Exercise description | Below are the records; collect from them each line containing the string "help".

Data in this exercise |

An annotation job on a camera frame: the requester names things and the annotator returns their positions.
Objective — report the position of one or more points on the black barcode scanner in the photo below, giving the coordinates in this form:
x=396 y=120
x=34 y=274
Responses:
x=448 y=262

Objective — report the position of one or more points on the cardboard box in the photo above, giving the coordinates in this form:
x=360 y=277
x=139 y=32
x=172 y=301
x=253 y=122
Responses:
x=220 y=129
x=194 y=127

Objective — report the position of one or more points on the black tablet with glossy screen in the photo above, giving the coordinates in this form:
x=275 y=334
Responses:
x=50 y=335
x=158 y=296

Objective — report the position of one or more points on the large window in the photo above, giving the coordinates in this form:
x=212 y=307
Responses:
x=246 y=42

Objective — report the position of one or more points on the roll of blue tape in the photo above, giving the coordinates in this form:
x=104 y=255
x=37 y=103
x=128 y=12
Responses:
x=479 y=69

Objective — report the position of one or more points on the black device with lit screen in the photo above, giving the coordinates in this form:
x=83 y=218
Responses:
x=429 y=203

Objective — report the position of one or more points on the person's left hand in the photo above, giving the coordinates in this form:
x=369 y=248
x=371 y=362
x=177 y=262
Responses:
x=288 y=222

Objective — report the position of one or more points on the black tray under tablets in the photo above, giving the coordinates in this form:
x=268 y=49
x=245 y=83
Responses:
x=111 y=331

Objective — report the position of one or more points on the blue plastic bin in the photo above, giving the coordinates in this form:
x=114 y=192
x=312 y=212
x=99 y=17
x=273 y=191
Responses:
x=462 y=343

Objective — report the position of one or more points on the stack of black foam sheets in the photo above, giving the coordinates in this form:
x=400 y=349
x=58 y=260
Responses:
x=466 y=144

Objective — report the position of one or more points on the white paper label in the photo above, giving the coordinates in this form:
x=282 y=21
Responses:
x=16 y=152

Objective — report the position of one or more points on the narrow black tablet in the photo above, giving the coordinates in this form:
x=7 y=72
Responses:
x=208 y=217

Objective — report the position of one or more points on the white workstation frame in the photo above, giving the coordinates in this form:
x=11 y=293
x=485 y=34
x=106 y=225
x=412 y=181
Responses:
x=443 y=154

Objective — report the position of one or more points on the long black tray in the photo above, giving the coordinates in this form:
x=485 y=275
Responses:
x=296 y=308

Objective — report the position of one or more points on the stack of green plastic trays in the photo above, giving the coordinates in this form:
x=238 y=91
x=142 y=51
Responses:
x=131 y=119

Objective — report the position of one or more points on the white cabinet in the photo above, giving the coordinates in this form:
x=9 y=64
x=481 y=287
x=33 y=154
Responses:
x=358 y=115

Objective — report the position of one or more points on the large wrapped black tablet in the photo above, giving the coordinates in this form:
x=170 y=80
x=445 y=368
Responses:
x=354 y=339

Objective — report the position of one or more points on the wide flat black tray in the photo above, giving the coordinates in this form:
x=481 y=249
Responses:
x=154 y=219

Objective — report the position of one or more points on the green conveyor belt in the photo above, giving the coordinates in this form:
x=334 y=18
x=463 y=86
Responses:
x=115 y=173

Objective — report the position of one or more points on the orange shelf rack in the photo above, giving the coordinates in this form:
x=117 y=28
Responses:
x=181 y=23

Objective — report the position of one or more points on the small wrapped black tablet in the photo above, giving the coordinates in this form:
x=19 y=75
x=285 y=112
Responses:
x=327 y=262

* * *

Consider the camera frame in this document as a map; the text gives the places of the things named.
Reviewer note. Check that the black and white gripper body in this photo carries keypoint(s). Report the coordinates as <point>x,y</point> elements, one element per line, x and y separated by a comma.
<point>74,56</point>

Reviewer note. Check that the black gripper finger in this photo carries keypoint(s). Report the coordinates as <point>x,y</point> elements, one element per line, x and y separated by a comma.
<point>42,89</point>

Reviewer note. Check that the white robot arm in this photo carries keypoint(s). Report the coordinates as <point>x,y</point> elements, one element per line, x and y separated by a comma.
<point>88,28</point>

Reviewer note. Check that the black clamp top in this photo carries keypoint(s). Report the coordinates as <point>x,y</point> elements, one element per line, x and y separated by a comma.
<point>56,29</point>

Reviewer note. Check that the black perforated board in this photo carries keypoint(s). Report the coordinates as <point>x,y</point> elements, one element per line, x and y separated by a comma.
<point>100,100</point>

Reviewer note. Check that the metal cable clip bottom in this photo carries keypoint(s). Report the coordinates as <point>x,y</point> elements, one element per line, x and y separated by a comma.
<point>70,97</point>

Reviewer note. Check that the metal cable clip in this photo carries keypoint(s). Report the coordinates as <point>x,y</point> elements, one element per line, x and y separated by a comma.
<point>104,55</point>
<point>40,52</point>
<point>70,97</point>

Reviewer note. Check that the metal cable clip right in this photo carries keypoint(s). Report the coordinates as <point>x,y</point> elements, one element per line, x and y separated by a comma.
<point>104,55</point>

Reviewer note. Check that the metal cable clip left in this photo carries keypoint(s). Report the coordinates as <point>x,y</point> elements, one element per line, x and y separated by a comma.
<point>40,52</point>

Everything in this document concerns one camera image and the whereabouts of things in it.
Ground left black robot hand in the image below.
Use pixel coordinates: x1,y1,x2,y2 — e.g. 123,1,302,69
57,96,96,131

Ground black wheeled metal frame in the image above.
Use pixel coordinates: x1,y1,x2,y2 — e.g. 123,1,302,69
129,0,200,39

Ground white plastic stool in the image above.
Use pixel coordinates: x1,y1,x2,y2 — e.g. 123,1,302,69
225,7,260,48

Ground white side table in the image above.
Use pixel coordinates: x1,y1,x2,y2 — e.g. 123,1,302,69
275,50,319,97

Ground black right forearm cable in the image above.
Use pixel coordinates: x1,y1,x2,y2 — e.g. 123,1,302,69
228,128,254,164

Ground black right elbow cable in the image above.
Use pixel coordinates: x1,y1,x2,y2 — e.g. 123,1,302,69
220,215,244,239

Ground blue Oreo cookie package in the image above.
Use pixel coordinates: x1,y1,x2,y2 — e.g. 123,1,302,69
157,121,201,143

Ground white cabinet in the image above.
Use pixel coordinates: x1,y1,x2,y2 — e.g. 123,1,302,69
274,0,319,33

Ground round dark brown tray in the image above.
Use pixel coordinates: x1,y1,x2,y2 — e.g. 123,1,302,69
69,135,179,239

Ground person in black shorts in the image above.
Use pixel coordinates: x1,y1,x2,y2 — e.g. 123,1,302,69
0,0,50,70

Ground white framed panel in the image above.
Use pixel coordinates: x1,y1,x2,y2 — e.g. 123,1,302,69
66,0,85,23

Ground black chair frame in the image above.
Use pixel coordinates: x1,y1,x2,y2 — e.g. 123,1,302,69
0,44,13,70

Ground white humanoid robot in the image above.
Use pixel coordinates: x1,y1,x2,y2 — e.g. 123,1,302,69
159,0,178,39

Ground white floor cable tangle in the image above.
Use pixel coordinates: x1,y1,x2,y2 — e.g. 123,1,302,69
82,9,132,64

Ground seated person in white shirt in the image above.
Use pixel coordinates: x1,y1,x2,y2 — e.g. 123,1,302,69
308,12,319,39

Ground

* * *

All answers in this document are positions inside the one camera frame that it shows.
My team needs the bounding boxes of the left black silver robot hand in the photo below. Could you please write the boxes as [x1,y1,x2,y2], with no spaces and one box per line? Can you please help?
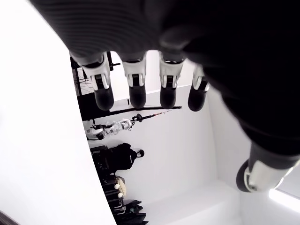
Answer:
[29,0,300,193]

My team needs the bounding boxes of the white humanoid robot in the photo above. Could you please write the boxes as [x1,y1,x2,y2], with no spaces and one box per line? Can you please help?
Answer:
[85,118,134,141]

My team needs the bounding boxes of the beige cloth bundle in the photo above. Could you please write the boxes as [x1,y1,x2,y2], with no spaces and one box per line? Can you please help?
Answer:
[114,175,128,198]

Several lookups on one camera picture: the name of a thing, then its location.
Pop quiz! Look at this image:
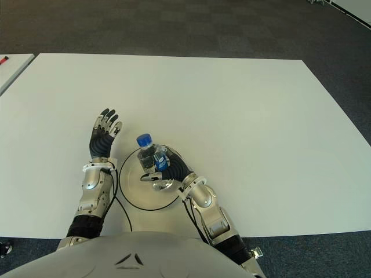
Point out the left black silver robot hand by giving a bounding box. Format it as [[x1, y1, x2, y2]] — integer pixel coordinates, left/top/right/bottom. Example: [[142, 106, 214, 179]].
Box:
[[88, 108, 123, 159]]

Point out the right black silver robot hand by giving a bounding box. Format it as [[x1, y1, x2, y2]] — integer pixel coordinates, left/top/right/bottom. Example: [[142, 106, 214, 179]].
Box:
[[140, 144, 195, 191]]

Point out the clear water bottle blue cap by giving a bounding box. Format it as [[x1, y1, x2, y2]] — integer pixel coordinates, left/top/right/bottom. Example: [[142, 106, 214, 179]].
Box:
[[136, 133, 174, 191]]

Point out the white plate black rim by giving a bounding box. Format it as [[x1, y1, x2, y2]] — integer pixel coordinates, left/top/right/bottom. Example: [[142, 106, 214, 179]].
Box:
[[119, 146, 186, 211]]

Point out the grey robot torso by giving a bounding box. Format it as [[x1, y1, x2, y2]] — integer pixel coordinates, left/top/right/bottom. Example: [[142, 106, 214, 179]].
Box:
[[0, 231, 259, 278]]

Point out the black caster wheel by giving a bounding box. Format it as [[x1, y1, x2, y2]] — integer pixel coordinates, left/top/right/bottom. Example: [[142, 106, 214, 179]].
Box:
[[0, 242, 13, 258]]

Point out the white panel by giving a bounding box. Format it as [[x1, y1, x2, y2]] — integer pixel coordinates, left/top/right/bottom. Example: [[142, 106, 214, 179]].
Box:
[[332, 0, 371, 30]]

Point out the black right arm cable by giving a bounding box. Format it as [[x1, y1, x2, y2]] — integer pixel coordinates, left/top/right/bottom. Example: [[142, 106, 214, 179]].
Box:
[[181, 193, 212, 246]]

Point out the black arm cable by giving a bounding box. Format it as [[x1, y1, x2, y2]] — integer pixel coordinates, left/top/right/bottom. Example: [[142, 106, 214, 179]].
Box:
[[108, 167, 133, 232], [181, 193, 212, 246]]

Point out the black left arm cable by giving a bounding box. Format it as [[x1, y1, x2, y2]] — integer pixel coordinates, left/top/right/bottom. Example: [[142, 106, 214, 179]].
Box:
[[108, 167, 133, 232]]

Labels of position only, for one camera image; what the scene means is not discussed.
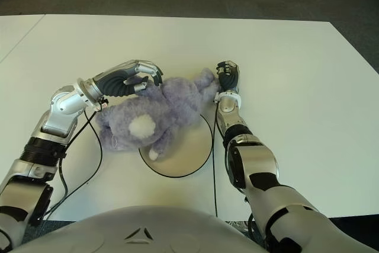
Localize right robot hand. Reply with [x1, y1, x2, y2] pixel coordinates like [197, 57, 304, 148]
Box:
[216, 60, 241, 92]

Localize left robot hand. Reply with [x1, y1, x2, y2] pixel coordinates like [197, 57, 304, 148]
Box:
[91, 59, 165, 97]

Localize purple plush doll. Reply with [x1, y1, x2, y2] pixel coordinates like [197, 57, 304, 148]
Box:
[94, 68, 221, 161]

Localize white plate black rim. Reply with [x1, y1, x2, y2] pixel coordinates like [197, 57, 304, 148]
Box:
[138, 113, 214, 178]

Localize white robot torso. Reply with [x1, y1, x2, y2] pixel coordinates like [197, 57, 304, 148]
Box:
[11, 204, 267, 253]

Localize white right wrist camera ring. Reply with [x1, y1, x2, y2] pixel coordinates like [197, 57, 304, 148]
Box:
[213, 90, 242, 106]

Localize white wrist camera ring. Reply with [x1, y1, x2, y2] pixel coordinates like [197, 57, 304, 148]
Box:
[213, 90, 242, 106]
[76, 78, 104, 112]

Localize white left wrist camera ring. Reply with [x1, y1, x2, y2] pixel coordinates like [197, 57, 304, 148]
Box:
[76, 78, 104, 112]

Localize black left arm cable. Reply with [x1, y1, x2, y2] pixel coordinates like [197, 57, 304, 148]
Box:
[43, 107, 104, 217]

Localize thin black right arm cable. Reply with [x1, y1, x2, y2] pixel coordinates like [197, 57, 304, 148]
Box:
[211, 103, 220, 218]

Result of this exercise |
My team needs the bounding boxes of the left black silver robot hand in the photo below. Could you please write the boxes as [x1,y1,x2,y2], with no spaces and one box per line? Can you please help?
My team needs the bounding boxes of the white humanoid robot in the photo above. Could you please write the boxes as [x1,y1,x2,y2], with no spaces and one box per line? Can you please help?
My team needs the bounding boxes of the beige cloth bundle in the photo above. Could you please write the boxes as [x1,y1,x2,y2], with no spaces and one box per line? Can you please help?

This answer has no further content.